I know that’s not a terribly convincing argument. But, just like robots.txt, the system only works if we all agree to it. I can tell you that we get about 40 hits a day from OpenAI (because they have a descriptive User-Agent string!). If that means Codex users are getting the best information they can get from our docs, then by all means, it’s worth it to keep around. (Interestingly, we get about 60 hits a day from generic Mozilla/5.0... type strings. Either we have humans preferring a plain text version of our site, or some bot is trying to hide. WE SEE YOU.)
What we learned
After four PRs, a rewritten build pipeline, a new API route, an AST rendering pipeline, and one genuinely sneaky routing bug, here's what I keep coming back to:
Agents are your fastest-growing audience, and they're the easiest to disappoint. They can figure out your nav, but it’ll take time. They can't easily scroll around until they find what they need. They get one shot at the content you serve them, and if it's wrong or bloated or missing the parts that matter, the developer on the other end has a bad experience and blames your product and the agent.
Start with a corpus, then go dynamic. llms.txt is a decent starting point to prove you can turn your site into plain text, but content negotiation gives you the ability to serve stack-specific content, render data from live sources, and adapt as your docs evolve.
Your components are invisible to agents. If you have important data locked up in interactive components, you need a strategy for decomposing that content into markdown.
Test with curl. If something looks wrong to an agent, it’s easy to verify yourself with a quick curl -H 'Accept: text/plain' .

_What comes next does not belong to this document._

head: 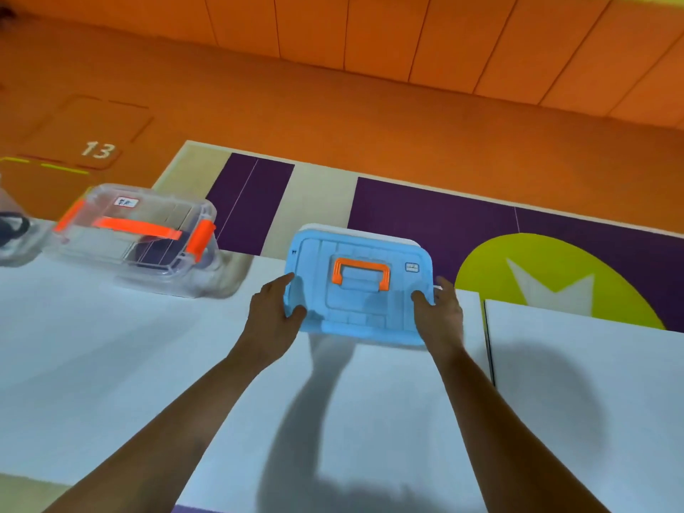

Find out how your users use agents. This is an obvious step, but often difficult to actually do. Fortunately, WorkOS creates a shared Slack channel with every customer, so we get direct feedback from them whenever issues arise. Our quick response times ensures that our customers tell us any time they see anything funky (thanks again, Sola!), so that any agent mishaps are resolved ASAP.
This is an evolving problem. Six months from now, agents will probably behave differently. The goal isn't to build the perfect agent-optimization system — it's building the awareness that your docs serve two audiences now, and both of them deserve a good experience.
The web has always been about serving the right content to the right client — mobile devices, screen readers, slow connections. Agents are just the latest client we need to care about. Making your docs work better for agents makes them work better for everyone. It turns out that when you strip away all the chrome and just serve the words, you find out pretty quickly whether those words are actually any good.